Exercise aim:
Quote exactly and only this range of lines in the data below: the line that holds "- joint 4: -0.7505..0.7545" to the line that holds "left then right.", both included.

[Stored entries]
####################
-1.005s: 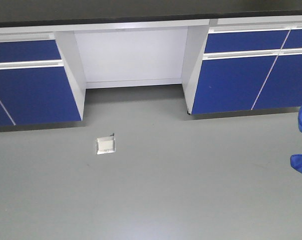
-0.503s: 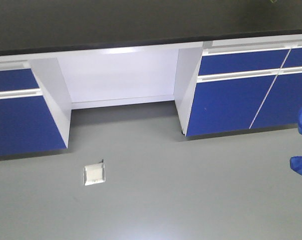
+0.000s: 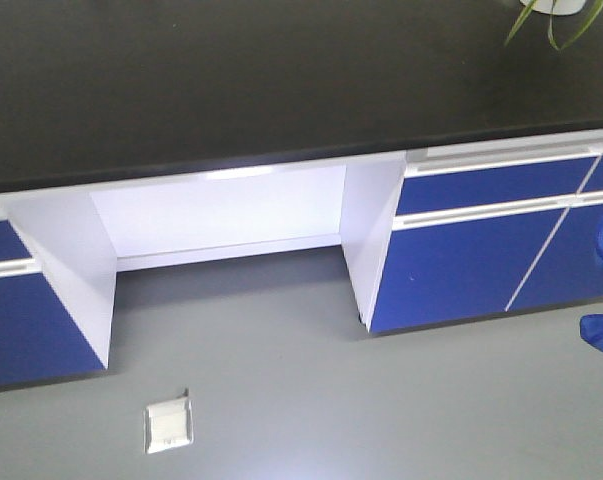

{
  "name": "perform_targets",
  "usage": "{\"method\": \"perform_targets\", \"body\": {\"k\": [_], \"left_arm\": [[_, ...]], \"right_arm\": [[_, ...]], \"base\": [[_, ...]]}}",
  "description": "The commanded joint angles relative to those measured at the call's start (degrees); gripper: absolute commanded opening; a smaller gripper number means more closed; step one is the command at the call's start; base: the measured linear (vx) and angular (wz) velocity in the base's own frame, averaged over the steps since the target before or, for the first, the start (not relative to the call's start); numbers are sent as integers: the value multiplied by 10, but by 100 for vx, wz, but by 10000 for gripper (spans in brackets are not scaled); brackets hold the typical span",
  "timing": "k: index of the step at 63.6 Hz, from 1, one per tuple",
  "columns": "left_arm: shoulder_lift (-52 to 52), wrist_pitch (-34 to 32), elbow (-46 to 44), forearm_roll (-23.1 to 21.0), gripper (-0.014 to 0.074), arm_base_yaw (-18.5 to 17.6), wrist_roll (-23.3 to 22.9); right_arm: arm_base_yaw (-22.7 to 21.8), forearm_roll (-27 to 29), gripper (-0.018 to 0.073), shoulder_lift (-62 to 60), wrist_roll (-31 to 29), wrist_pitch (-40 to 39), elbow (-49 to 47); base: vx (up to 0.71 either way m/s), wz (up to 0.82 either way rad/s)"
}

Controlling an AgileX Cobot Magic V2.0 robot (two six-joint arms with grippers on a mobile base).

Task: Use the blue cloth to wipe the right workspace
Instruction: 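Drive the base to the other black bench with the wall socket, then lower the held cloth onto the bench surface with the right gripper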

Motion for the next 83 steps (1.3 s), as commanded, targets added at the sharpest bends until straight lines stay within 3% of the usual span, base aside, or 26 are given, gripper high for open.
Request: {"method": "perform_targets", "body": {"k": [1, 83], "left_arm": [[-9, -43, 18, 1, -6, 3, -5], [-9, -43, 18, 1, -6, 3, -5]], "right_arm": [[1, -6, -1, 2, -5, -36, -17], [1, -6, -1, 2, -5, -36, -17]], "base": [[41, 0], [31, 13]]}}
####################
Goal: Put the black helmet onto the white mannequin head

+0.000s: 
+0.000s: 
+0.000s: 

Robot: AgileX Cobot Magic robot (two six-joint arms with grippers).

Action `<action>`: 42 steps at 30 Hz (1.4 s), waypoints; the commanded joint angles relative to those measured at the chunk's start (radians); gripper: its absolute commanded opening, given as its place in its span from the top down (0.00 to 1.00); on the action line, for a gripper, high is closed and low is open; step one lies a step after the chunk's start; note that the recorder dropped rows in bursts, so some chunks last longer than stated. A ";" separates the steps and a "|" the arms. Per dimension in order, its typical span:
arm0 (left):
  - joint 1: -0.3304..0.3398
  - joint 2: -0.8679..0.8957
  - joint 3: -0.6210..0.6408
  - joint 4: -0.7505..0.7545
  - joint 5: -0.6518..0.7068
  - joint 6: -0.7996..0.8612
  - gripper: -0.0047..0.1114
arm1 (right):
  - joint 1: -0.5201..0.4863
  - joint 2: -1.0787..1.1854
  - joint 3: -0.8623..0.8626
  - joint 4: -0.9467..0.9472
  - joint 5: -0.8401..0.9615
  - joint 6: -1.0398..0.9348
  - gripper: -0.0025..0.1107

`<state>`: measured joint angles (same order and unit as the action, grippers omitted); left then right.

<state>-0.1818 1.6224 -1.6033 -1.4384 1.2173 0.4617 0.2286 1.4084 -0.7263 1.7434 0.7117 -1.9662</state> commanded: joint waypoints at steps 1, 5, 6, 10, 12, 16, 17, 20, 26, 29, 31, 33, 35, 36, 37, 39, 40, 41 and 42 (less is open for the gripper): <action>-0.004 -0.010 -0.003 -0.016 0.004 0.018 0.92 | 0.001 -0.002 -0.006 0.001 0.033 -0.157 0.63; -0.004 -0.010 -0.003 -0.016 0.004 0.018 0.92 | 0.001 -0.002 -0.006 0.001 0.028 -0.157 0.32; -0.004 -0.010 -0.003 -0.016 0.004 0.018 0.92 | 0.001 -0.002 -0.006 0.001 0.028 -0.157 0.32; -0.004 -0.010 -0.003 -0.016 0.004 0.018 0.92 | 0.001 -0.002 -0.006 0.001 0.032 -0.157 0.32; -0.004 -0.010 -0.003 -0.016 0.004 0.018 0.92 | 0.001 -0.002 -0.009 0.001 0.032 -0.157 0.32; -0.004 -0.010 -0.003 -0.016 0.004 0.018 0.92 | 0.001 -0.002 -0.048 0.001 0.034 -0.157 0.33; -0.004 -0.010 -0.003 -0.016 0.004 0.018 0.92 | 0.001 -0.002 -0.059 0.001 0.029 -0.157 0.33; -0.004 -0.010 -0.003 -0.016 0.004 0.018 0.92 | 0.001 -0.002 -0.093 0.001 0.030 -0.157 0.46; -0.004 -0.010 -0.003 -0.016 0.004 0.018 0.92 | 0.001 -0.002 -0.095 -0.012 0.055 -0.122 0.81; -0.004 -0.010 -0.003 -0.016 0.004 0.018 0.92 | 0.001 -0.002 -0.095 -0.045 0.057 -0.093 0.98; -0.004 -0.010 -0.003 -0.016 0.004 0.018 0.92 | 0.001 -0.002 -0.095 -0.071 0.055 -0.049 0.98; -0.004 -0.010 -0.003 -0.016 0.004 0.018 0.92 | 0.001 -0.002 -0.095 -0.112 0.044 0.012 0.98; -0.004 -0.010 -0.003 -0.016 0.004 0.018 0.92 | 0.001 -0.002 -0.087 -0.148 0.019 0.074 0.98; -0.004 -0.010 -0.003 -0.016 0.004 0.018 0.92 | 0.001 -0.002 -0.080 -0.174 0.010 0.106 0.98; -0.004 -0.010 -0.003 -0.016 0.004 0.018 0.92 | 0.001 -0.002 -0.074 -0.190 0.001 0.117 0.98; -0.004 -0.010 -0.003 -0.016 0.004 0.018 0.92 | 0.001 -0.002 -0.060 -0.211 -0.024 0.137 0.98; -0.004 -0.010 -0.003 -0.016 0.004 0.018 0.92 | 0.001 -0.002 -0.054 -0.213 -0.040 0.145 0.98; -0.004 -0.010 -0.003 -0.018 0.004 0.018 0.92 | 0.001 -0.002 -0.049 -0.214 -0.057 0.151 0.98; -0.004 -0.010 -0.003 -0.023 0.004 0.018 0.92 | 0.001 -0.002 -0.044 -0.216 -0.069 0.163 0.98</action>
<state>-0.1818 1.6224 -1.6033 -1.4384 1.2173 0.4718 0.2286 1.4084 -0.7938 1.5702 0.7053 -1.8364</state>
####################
Exercise result:
  - joint 4: -0.7505..0.7545
  - joint 5: -0.6518..0.7068
  - joint 6: -0.7996..0.8612
  - gripper: -0.0047..0.1114
arm1 (right):
  - joint 1: -0.5201..0.4863
  - joint 2: -1.0787..1.1854
  - joint 3: -0.8623..0.8626
  - joint 4: -0.9467..0.9472
  - joint 5: -0.8401..0.9615
  - joint 6: -1.0398..0.9348
  - gripper: -0.0025..0.1107

`<state>`: measured joint angles (same order and unit as the action, grippers omitted); left then right.

That concludes the answer to the exercise.